For compilers other than clang use appropriate options to run a pre-compile and dump include directives if possible.

The compile commands are run with the arguments as is except for the -E -H -w. This will confirm that the compile commands are valid and can run a successful pre-compile.

The .stdout file will contain the pre-compiler output and the .stderr file will contain the nested header includes.

These same compiler options can be used in a copy of you project’s compile_config.json. Remove all other compilerArguments from the copied file and add -E -H -w.

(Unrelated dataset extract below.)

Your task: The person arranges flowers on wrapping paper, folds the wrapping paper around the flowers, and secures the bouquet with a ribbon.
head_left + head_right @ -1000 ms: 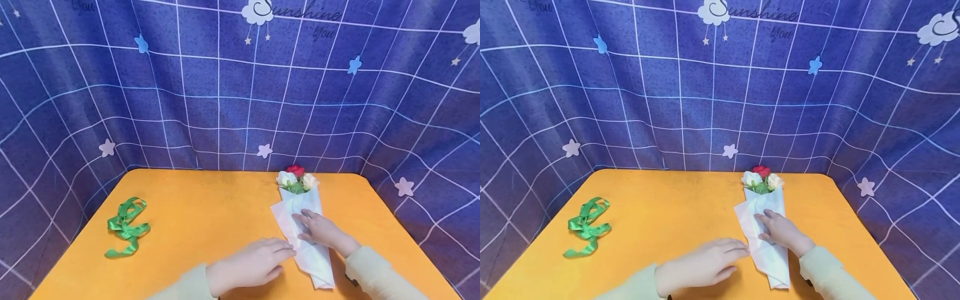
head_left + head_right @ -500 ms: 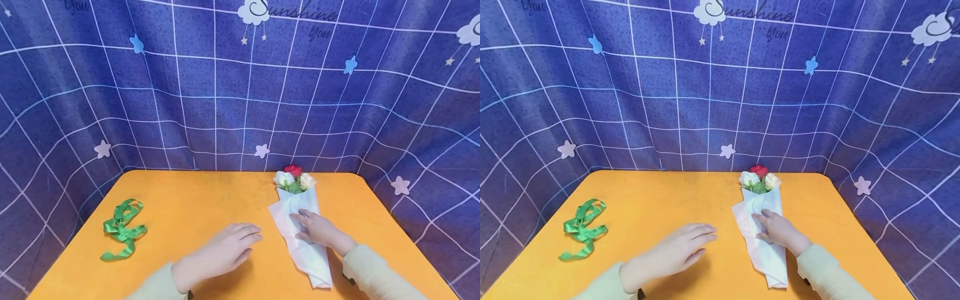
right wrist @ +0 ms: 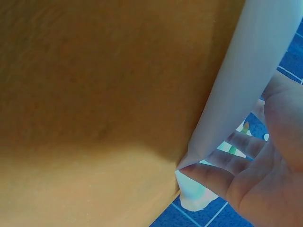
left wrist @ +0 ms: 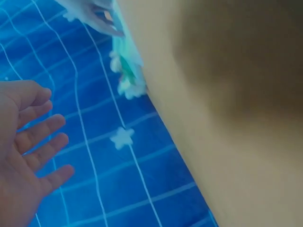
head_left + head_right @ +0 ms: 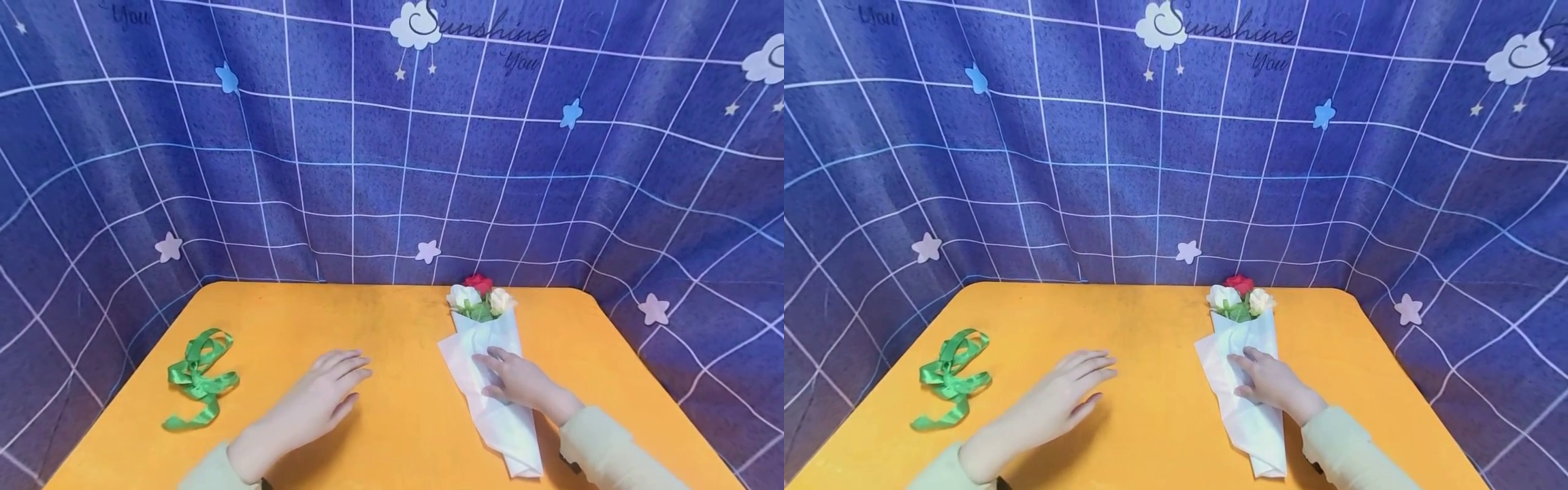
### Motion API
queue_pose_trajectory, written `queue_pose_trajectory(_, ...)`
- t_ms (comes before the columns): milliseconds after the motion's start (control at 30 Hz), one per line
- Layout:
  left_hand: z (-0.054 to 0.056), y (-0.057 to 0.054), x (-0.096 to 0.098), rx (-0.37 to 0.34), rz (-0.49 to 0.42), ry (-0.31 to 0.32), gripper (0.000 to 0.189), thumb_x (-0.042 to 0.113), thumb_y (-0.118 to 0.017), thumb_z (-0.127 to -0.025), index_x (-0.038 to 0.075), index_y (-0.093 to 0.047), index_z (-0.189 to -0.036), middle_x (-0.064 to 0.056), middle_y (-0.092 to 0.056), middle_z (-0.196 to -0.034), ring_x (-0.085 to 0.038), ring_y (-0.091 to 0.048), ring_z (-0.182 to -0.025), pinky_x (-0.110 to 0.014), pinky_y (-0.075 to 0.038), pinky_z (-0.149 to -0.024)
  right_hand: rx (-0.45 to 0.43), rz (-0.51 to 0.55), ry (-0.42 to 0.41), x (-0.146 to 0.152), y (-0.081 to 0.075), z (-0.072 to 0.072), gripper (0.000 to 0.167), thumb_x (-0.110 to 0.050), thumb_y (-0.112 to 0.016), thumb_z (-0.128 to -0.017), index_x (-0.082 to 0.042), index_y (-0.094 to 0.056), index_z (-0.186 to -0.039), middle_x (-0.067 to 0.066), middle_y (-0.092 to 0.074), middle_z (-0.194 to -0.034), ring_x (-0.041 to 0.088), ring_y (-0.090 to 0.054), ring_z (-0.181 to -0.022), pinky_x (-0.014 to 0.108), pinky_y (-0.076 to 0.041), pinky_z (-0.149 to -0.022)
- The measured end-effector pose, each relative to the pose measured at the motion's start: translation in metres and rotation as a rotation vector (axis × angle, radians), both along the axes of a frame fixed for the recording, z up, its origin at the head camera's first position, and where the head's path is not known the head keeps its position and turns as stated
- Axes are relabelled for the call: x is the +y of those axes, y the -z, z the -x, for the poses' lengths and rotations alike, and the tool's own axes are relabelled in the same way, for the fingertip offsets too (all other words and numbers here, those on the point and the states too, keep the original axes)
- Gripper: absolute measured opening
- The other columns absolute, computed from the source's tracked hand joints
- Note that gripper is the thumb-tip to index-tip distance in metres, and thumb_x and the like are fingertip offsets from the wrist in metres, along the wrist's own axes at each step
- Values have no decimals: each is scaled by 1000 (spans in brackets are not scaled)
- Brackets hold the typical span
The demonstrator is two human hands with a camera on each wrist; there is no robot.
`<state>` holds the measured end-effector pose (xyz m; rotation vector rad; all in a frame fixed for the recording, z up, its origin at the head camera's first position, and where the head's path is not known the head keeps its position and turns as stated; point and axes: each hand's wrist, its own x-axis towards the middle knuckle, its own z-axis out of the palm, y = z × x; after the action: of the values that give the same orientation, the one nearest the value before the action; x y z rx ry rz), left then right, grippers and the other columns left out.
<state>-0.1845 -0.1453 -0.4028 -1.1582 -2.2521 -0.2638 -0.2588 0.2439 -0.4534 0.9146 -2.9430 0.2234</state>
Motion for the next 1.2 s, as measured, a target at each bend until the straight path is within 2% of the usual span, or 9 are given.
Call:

The .stderr files will contain the nested include directives (and any errors) which can be compared with the output from the diagnostic_compile_config.json.

 

The clean command

Usage: clean <AST-file-name> <excludes-file-name>

Removes all references in AST-file-name (first argument) to code entities referenced in excludes-file-name (second argument).

Each line in the excludes-file-name should be a path to be excluded from the AST content. For example, to remove unwanted system include data, excludes.txt would contain /usr and/or c:\Program. As the focus of Structure101 is a model of your application code, system includes are typically excluded. In addition, AST files can be exceptionally large when they contain system includes.

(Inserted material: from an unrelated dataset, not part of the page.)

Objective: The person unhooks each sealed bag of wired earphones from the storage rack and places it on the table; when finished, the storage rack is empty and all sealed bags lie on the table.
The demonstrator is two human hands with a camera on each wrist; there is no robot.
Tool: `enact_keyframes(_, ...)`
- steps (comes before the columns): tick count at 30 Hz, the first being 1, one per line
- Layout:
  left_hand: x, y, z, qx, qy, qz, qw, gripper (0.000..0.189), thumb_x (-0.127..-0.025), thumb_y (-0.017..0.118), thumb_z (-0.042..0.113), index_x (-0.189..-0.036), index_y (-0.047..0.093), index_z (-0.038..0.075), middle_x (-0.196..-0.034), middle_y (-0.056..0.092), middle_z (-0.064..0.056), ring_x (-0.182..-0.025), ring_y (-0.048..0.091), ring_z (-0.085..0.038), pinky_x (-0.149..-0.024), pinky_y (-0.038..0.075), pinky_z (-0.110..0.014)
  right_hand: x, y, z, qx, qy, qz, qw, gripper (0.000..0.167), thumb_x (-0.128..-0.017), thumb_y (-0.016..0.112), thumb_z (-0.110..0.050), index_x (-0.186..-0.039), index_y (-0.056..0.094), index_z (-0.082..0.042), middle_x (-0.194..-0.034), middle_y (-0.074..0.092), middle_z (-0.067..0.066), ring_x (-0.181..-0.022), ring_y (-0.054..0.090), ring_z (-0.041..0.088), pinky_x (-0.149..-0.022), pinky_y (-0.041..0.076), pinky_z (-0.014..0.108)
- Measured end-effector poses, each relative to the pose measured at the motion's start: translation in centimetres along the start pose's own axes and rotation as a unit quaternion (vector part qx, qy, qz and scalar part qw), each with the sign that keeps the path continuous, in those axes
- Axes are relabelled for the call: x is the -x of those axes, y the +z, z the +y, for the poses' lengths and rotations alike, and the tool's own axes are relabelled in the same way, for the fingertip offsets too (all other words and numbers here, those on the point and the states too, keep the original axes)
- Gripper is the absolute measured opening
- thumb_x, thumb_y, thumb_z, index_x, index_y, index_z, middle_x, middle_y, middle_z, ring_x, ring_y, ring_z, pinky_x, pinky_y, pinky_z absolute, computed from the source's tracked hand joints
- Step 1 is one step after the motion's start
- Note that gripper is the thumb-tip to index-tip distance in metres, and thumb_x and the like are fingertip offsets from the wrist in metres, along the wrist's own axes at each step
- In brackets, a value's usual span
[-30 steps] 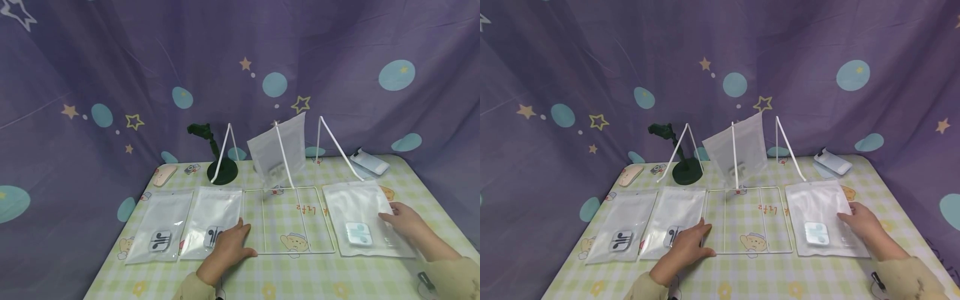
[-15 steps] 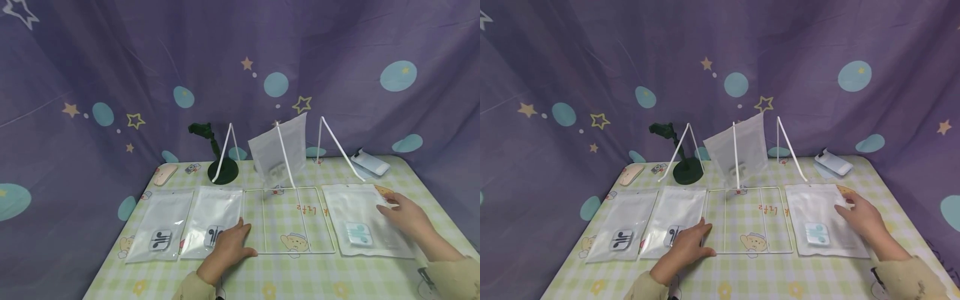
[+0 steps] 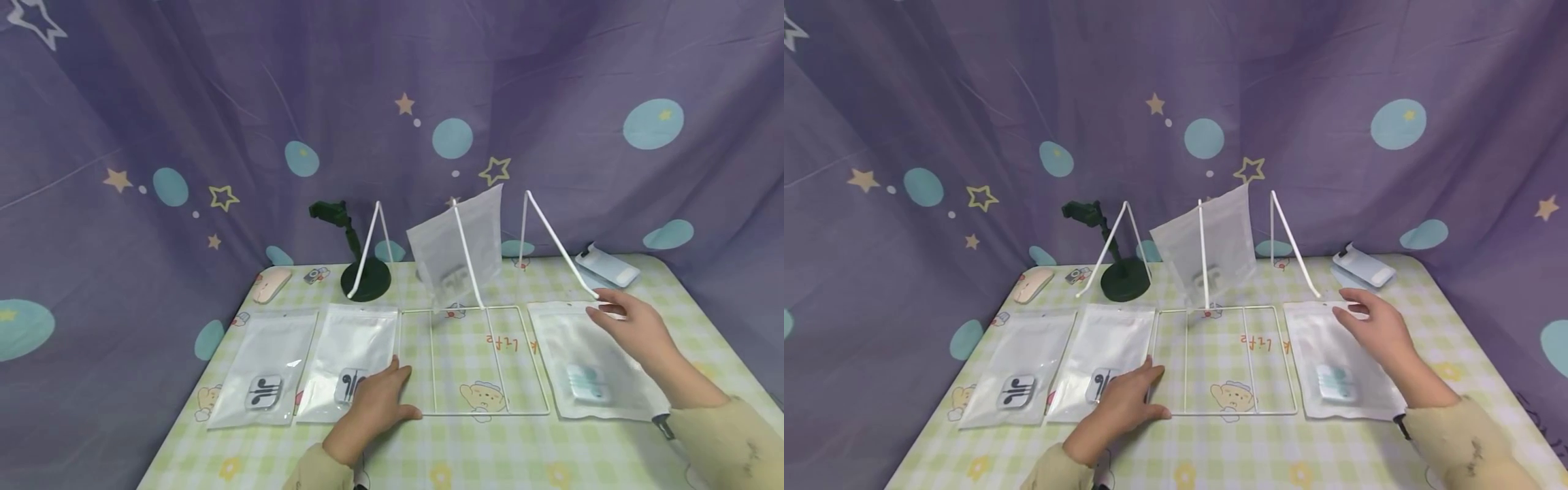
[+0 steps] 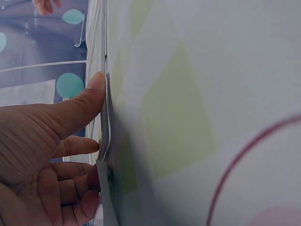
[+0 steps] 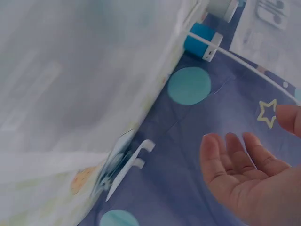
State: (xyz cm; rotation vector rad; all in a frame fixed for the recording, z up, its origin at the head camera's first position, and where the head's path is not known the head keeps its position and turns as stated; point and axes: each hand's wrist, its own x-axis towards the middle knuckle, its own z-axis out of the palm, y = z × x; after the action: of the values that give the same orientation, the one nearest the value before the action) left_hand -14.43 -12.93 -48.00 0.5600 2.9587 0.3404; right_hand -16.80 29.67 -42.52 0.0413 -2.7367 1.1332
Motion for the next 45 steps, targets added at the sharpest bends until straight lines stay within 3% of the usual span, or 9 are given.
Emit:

The excludes-file-name defaults to excludes.txt.

In the event, you expressly wish to keep all system and third party library references in your model, simply use an empty excludes-file-name.

As the generate-asts-cpa command runs the clean command over each .ast as they are created, it is unlikely you will need to use this command. However, in the event you need to use clean, it is recommended to run -clean over each .ast as they are created in order to minimise disk usage.

 

Database functionality licensed separately

The merge-dbs command

Usage: merge-dbs -in-db <input-db-name> -out-db <output-db-name>

Merges the content of the input CPA database into the output CPA database.

NOTE that the input-db-name and output-db-name must be existing CPA database files generated from previous runs of the CPA Parser.

 

The merge-dbs-cpa command

Usage: merge-dbs-cpa -in-db <input-db-name> -out-db <output-db-name -o <output-file-name>

Merges the content of the input CPA database into the output CPA database and generates a .cpa file.

The -o output-file-name is the .cpa file to be generated. If no output filename is provided, structure101-model.cpa will be created.

NOTE that the input-db-name and output-db-name must be existing CPA database files generated from previous runs of the CPA Parser.

 

The import-edges command

Usage: import-edges -in-db <input-db-name> -out-db <output-db-name -max-sql <max-results-sql> -res-sql <results-sql>

Queries the input CPA database for edges using the results-sql and imports them into the output CPA database.

NOTE that the max-results-sql should return the total count of rows that will be returned by the results-sql.

NOTE also that the input-db-name and output-db-name must be existing CPA database files generated from previous runs of the CPA Parser.

The

The import-edges-cpa command

Usage: import-edges-cpa -in-db <input-db-name> -out-db <output-db-name -max-sql <max-results-sql> -res-sql <results-sql> -o <output-file-name>

Queries the input CPA database for edges using the results-sql and imports them into the output CPA database then generates a .cpa file.

The -o output-file-name is the .cpa file to be generated. If no output filename is provided, structure101-model.cpa will be created.

NOTE that the max-results-sql should return the total count of rows that will be returned by the results-sql.

NOTE also that the input-db-name and output-db-name must be existing CPA database files generated from previous runs of the CPA Parser.

The generate-from-db command

Usage: generate-from-db -in-db <input-db-name> -o <output-file-name>

Generates a .cpa file from the input CPA database.

The -o output-file-name is the .cpa file to be generated. If no output filename is provided, structure101-model.cpa will be created.

NOTE that the input-db-name must be an existing CPA database file generated from a previous run of the CPA Parser.